WORK REQUIRED
The answer must be a single number: the count of lines below that contain the string "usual".

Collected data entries
━━━━━━━━━━━━━━━━

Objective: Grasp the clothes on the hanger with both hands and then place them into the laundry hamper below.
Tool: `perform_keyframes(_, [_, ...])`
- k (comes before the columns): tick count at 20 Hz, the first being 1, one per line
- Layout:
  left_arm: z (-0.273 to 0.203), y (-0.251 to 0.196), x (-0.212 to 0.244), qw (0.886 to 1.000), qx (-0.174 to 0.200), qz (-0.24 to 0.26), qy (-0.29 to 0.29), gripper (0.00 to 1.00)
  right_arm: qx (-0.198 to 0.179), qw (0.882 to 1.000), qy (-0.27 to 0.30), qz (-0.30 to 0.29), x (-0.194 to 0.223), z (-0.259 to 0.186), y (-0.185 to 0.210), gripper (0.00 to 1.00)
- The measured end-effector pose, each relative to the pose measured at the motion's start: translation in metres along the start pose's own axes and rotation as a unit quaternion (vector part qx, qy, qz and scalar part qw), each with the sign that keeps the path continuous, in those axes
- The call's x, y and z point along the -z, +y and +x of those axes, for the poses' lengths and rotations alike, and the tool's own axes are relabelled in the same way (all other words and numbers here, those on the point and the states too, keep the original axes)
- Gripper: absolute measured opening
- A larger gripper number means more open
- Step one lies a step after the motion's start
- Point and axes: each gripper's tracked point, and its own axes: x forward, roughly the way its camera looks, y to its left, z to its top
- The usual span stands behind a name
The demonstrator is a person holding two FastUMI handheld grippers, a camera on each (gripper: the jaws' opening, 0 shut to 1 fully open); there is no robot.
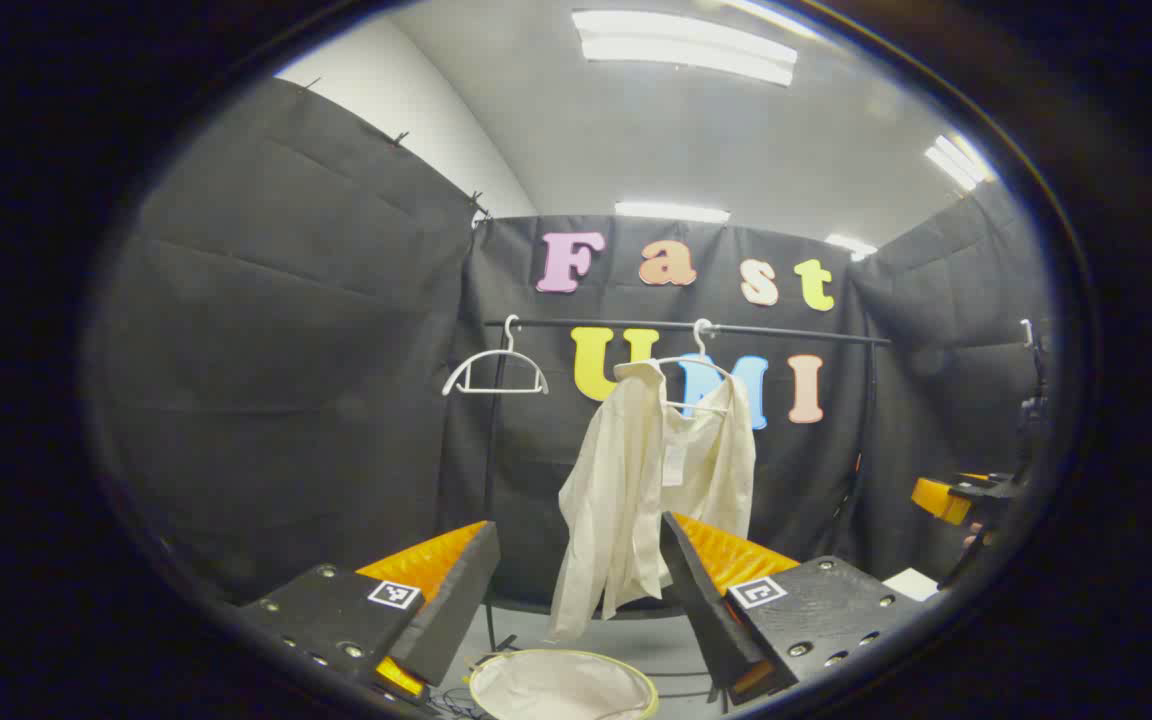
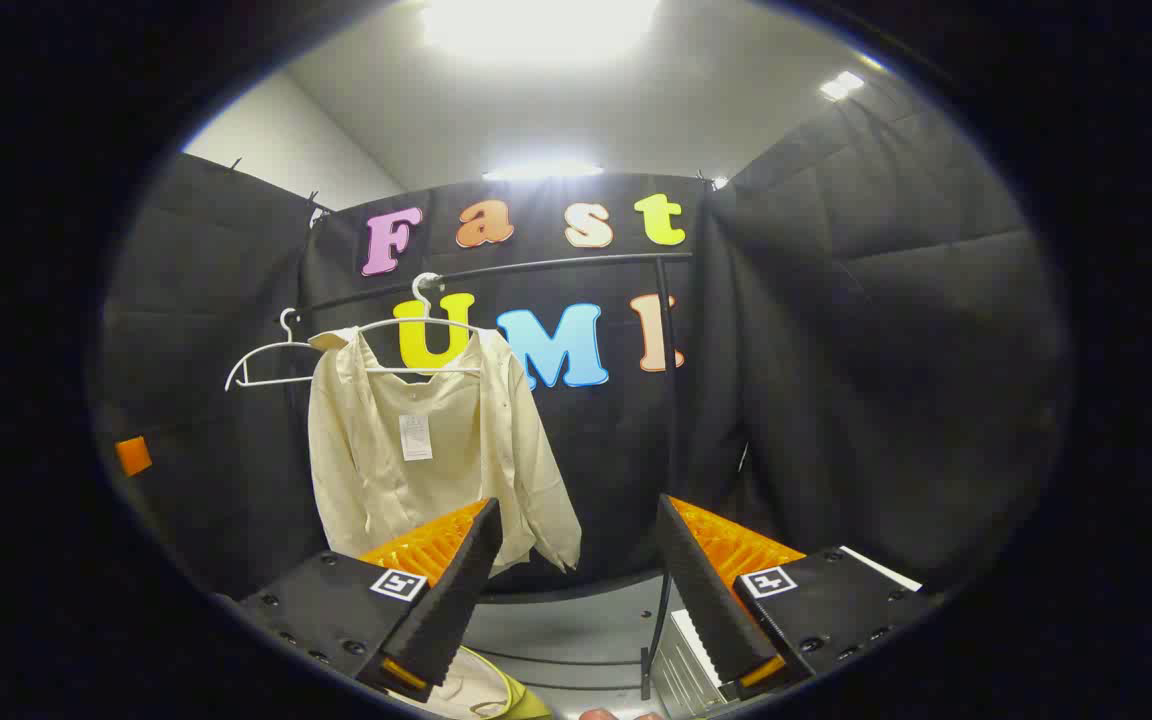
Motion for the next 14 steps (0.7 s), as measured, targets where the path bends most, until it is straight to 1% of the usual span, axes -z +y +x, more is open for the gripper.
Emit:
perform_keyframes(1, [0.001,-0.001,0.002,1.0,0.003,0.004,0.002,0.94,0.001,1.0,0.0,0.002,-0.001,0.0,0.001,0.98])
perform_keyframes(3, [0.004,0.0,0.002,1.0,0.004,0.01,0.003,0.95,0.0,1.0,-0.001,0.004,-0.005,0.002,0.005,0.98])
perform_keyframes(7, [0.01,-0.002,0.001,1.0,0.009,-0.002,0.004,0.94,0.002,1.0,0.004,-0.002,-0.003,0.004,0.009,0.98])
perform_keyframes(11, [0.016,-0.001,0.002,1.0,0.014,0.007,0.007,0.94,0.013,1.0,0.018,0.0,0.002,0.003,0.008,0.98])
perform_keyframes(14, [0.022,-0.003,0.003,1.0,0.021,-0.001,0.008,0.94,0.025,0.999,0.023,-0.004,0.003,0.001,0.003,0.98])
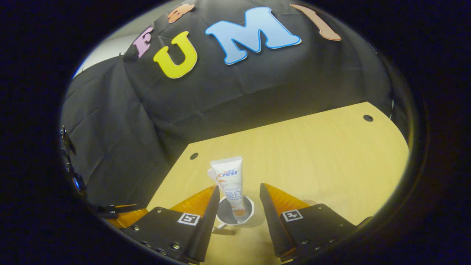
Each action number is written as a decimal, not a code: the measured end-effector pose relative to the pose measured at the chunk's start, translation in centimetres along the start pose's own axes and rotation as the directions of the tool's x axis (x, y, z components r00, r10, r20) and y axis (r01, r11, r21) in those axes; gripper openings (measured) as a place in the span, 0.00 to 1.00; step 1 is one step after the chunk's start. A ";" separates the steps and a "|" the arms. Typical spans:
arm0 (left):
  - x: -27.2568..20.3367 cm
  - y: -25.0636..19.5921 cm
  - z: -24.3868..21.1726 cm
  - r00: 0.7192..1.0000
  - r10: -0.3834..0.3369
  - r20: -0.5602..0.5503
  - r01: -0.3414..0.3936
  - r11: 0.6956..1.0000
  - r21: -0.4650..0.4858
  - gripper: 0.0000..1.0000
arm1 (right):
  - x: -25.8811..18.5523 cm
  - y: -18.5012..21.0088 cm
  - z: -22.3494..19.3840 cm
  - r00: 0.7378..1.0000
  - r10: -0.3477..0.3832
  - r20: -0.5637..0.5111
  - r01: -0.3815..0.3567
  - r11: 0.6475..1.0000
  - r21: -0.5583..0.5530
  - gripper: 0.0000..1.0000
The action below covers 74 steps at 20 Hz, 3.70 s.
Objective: Put the toothbrush and toothpaste on the desktop into the cup, then pick up the cup and place it on the coaster on the desktop.
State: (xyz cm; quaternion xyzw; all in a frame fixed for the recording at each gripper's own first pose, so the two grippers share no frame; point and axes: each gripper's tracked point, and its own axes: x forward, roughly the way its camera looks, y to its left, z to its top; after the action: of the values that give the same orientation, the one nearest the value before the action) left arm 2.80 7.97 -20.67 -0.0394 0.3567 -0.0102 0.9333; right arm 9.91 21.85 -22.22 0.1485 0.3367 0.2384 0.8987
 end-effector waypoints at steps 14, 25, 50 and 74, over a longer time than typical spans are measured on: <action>8.1 -9.8 -6.1 0.859 -0.154 -0.488 0.332 0.893 0.303 0.88 | -9.4 -15.8 -5.3 0.956 -0.274 -0.104 0.287 0.947 0.146 0.66; 13.0 -12.0 -10.3 0.748 -0.058 -0.661 0.401 0.833 0.381 0.84 | -12.5 -18.1 -7.9 0.938 -0.306 -0.165 0.338 0.915 0.221 0.66; 17.5 -13.7 -12.2 0.719 0.001 -0.695 0.417 0.799 0.433 0.31 | -15.4 -20.7 -10.3 0.915 -0.337 -0.220 0.389 0.883 0.263 0.66; 19.9 -22.4 -11.8 0.716 0.023 -0.698 0.481 0.708 0.517 0.31 | -20.4 -26.8 -11.9 0.888 -0.390 -0.243 0.457 0.806 0.377 0.66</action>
State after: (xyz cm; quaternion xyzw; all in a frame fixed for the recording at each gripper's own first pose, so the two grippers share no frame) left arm 9.95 -16.05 -40.85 0.2561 0.6245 -0.2752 0.6846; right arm -2.79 -10.24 -31.39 0.2423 0.4733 -0.0369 0.8461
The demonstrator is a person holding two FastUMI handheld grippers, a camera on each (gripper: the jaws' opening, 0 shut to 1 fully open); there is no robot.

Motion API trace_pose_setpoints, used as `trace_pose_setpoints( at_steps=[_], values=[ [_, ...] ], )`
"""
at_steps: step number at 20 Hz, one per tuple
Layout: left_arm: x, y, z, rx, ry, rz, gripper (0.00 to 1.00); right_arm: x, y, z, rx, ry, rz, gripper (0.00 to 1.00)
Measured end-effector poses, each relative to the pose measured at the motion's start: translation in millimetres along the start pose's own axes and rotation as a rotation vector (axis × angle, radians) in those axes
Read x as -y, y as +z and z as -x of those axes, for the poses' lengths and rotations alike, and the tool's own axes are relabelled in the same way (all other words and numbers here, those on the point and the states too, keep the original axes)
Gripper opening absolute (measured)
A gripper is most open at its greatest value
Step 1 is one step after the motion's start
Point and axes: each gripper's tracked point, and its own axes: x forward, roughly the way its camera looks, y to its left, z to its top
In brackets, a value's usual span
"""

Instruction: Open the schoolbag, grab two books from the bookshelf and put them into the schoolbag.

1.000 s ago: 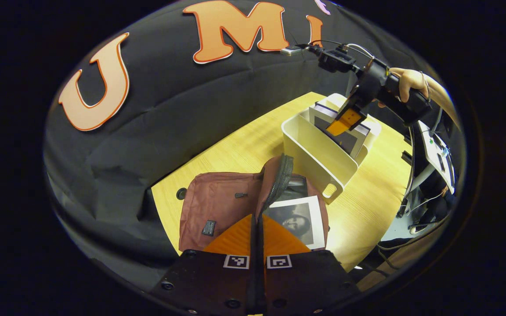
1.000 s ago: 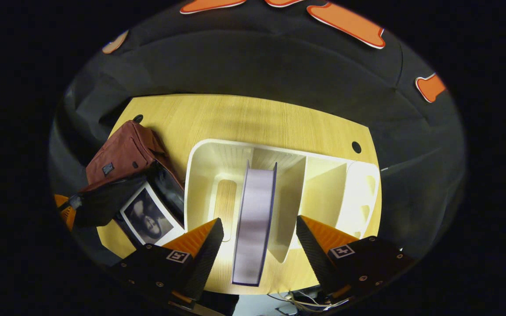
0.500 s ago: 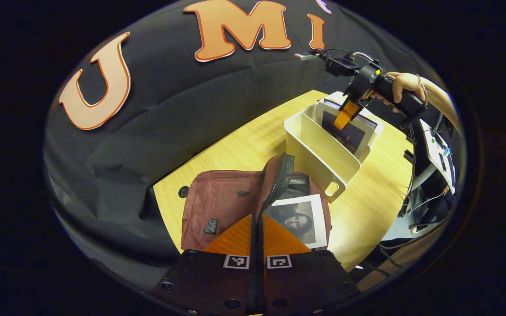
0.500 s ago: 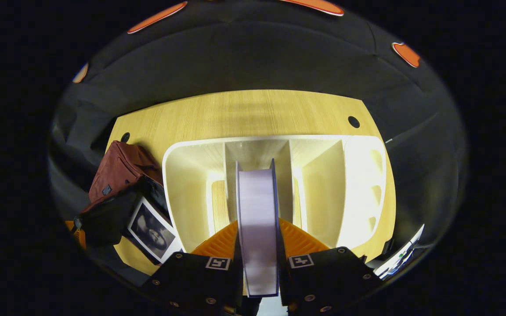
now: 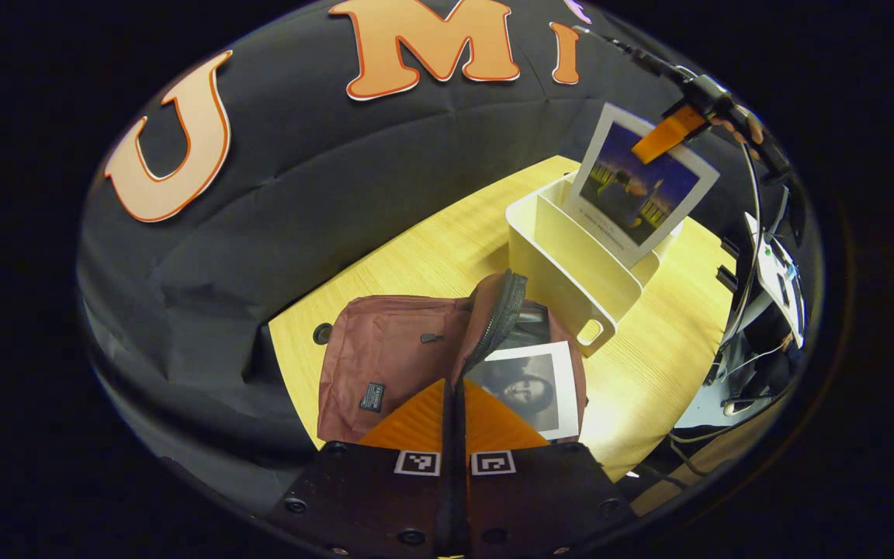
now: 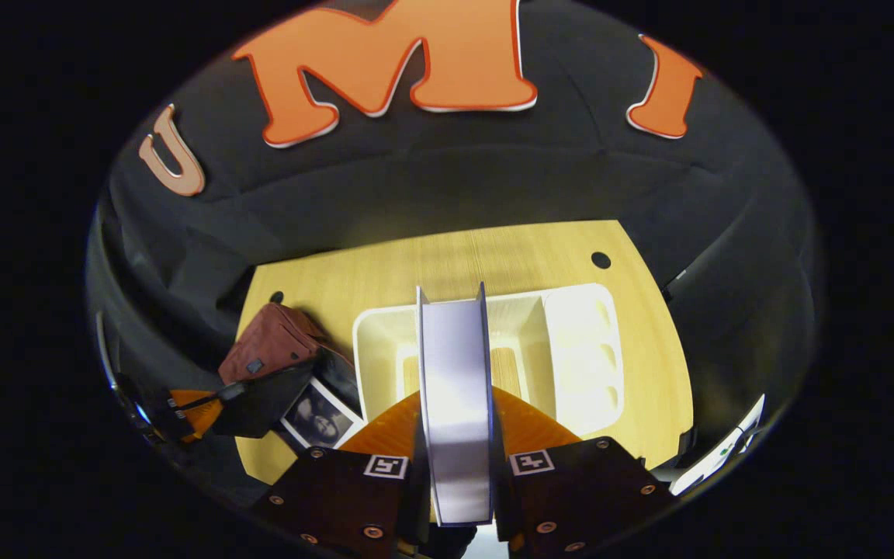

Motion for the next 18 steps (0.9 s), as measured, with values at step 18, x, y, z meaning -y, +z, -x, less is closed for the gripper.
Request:
trace_pose_setpoints(
  at_steps=[18],
  values=[
    [-9, 25, 13, 0.025, 0.107, -0.038, 0.00, -138, -144, -25, 0.106, 0.579, -0.576, 0.31]
  ],
)
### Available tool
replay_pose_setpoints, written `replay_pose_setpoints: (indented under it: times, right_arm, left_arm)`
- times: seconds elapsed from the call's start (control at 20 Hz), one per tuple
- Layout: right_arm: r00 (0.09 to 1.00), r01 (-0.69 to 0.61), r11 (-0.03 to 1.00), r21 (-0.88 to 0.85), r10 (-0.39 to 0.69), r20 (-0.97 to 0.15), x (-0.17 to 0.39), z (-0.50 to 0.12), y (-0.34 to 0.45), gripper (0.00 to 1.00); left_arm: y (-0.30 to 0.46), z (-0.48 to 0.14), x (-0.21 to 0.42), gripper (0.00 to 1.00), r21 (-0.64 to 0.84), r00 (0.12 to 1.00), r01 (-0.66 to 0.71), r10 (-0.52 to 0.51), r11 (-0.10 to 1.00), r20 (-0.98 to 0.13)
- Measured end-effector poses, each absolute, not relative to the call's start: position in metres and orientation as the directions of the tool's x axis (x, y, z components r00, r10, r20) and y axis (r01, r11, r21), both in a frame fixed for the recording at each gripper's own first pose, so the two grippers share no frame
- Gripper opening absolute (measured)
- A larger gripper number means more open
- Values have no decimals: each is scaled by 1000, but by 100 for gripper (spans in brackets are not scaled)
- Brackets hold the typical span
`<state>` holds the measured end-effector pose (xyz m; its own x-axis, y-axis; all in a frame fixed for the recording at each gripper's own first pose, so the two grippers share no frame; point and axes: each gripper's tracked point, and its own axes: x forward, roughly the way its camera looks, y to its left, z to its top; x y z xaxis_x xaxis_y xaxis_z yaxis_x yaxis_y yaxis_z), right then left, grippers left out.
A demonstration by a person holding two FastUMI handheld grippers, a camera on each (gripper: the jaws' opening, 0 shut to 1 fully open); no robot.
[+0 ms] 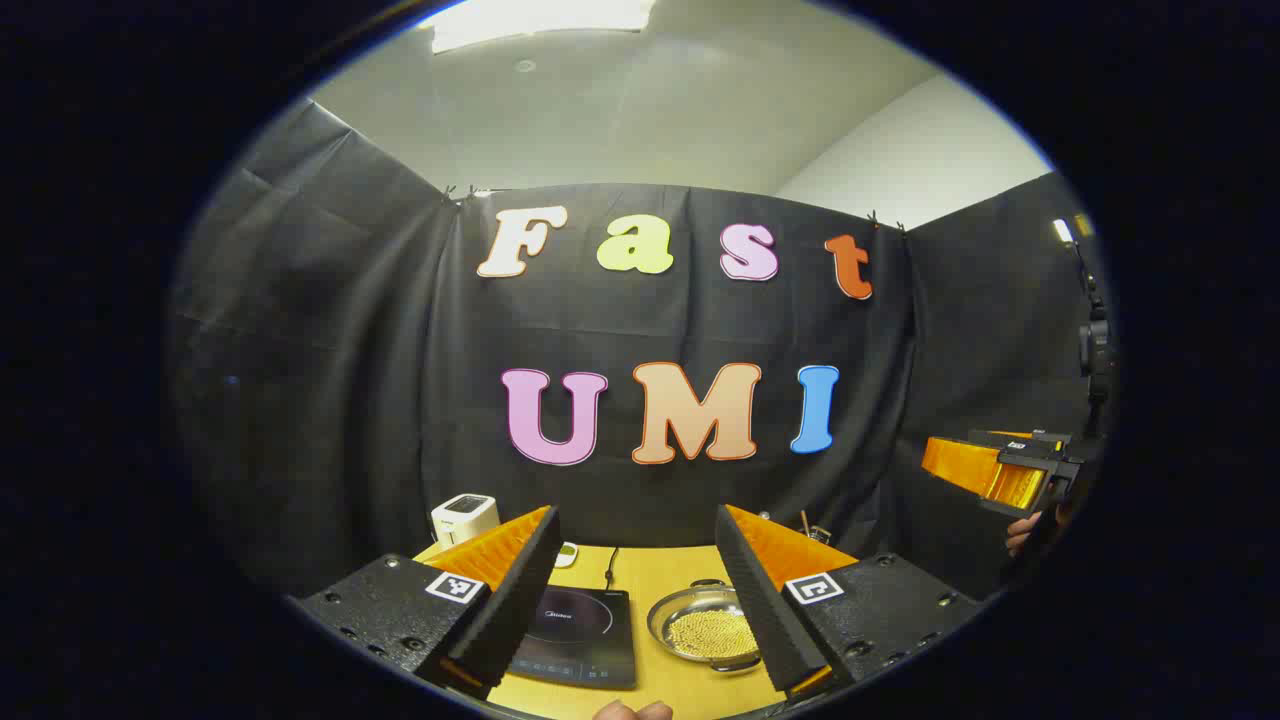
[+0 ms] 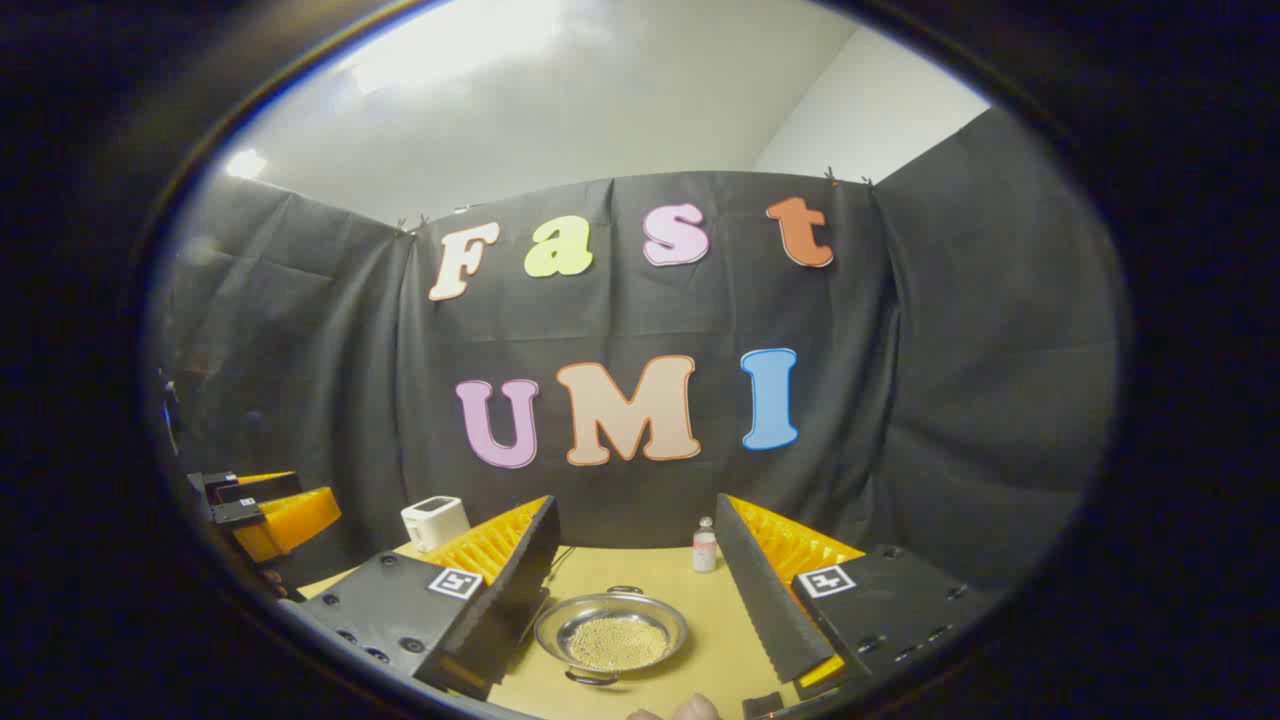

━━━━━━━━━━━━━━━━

WRITTEN REPLY
3